Source data:

-.-.-

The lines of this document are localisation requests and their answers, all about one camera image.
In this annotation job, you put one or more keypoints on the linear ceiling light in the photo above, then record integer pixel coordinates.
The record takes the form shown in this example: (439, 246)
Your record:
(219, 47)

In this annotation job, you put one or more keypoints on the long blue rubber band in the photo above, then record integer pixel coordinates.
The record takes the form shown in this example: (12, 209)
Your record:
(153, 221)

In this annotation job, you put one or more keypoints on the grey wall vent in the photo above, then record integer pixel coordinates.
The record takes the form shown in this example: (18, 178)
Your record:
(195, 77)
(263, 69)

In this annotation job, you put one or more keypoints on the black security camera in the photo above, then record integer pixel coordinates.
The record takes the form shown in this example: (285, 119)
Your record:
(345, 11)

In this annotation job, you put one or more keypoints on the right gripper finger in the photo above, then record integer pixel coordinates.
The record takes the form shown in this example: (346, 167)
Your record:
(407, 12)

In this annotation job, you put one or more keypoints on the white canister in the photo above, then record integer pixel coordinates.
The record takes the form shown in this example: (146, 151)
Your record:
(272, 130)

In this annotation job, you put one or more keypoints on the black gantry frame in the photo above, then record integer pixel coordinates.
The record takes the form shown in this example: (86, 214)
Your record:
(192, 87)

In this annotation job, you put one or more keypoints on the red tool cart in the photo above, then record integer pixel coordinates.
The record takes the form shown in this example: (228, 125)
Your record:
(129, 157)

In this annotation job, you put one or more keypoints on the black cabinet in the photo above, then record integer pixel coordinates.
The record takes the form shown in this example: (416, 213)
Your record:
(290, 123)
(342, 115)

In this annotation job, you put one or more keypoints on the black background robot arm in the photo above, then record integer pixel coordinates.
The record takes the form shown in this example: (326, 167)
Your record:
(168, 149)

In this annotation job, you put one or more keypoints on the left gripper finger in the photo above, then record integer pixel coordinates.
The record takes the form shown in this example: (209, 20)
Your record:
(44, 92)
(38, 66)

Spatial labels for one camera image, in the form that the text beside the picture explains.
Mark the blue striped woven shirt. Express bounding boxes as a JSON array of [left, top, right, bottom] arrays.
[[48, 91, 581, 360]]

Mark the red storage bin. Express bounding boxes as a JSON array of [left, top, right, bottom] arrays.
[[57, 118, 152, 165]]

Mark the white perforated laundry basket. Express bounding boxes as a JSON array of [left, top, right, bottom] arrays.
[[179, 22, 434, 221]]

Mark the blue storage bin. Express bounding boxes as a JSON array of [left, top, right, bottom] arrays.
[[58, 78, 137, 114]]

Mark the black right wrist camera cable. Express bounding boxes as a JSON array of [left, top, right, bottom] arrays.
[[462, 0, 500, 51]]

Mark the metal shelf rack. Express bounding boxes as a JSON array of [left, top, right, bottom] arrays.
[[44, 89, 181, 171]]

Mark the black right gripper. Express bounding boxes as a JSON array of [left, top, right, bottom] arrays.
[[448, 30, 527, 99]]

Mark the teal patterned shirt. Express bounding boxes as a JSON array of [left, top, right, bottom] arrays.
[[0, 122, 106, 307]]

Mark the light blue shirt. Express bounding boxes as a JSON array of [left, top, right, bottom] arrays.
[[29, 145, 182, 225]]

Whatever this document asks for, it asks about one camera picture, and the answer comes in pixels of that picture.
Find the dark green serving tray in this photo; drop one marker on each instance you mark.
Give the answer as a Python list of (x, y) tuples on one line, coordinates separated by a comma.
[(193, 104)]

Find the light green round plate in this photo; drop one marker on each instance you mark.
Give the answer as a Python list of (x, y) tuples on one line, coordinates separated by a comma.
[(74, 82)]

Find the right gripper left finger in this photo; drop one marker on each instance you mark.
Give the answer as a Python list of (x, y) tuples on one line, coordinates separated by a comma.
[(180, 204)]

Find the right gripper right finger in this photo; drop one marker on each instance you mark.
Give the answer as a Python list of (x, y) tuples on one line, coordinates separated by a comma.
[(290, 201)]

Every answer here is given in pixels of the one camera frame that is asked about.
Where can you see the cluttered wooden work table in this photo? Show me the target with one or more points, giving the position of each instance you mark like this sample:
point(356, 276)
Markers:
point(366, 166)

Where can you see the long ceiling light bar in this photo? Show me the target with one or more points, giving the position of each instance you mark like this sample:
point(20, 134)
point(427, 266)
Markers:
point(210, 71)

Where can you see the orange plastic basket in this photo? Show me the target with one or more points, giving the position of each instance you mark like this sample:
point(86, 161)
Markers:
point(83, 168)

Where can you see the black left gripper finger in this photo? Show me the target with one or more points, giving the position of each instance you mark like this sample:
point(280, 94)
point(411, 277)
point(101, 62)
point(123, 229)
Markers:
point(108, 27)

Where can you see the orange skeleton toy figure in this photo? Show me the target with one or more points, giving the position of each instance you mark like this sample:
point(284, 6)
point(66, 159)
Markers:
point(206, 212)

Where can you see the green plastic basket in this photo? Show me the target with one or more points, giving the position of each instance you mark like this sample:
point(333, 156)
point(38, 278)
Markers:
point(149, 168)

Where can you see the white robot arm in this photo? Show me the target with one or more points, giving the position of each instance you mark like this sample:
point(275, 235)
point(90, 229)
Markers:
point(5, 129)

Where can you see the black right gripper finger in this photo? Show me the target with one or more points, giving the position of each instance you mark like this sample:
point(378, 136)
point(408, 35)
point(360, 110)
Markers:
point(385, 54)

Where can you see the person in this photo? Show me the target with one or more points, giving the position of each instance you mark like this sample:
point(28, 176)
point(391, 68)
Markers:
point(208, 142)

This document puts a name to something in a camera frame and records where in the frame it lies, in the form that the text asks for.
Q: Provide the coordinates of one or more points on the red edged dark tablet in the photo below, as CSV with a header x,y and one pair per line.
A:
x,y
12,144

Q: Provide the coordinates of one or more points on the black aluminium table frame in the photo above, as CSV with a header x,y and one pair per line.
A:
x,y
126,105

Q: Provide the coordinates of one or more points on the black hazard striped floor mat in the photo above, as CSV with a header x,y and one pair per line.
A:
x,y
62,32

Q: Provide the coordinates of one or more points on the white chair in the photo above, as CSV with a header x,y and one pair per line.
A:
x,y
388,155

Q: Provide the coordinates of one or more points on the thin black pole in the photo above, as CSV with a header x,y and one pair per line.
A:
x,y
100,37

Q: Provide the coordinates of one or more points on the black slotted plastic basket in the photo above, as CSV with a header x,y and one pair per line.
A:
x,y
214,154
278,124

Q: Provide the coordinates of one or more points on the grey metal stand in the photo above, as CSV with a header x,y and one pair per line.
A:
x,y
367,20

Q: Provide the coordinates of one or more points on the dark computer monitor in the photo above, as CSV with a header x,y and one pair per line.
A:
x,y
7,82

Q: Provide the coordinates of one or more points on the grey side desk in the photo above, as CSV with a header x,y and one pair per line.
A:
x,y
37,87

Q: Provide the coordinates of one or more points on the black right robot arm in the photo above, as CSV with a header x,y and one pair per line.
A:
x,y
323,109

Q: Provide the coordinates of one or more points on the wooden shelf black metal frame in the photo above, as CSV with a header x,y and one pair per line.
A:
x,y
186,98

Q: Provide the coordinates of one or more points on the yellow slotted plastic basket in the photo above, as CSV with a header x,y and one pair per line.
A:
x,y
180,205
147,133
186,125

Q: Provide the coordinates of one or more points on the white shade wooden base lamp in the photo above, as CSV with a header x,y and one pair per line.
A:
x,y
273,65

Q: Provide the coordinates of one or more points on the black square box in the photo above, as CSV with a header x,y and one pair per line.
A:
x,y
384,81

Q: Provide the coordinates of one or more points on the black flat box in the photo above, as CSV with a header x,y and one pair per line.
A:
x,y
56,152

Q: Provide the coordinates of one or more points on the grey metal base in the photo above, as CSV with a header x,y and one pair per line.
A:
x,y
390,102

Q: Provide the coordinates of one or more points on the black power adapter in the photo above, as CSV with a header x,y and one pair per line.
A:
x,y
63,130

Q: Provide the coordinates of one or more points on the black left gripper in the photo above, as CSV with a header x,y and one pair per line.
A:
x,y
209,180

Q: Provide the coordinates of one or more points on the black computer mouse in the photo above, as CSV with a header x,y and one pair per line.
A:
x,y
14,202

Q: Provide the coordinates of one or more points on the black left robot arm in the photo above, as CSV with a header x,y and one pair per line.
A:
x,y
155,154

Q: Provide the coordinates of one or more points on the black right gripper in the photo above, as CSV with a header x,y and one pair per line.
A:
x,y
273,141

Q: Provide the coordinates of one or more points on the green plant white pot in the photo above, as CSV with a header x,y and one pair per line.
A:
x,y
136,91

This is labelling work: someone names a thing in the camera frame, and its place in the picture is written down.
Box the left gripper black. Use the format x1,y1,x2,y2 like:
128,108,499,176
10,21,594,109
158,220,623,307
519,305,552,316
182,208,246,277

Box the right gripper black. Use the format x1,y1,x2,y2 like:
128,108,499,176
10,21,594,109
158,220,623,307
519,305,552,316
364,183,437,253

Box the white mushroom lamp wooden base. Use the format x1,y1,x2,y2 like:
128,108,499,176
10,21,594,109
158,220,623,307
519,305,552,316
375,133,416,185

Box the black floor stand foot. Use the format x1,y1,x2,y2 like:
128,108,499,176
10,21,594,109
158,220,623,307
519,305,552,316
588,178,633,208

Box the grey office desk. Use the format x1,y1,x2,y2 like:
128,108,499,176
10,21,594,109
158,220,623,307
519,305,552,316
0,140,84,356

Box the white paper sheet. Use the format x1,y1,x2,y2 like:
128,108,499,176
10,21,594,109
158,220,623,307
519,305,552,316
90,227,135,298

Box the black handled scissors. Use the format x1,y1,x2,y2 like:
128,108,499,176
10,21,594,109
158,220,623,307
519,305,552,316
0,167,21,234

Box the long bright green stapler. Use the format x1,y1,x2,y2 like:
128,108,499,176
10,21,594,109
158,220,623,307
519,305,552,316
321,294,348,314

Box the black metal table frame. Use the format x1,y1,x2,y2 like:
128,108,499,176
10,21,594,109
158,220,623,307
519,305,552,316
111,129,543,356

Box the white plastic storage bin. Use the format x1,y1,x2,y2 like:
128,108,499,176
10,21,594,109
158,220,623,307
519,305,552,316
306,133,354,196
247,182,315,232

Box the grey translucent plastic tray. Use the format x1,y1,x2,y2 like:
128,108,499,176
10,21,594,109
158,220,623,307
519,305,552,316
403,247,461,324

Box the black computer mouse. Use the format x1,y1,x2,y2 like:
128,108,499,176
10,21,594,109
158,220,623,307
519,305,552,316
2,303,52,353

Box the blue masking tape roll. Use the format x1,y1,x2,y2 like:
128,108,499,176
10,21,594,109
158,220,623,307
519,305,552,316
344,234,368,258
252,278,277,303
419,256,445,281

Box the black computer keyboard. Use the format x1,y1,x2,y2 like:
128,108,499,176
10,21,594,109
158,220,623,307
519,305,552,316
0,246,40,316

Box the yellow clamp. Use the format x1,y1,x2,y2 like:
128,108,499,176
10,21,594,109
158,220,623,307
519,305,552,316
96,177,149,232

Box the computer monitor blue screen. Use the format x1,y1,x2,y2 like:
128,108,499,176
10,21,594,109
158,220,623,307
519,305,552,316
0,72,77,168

-.-.-

** What you will do **
Some lines of the records above may hold the word "asks". Report how many, and nothing else.

** Result below **
2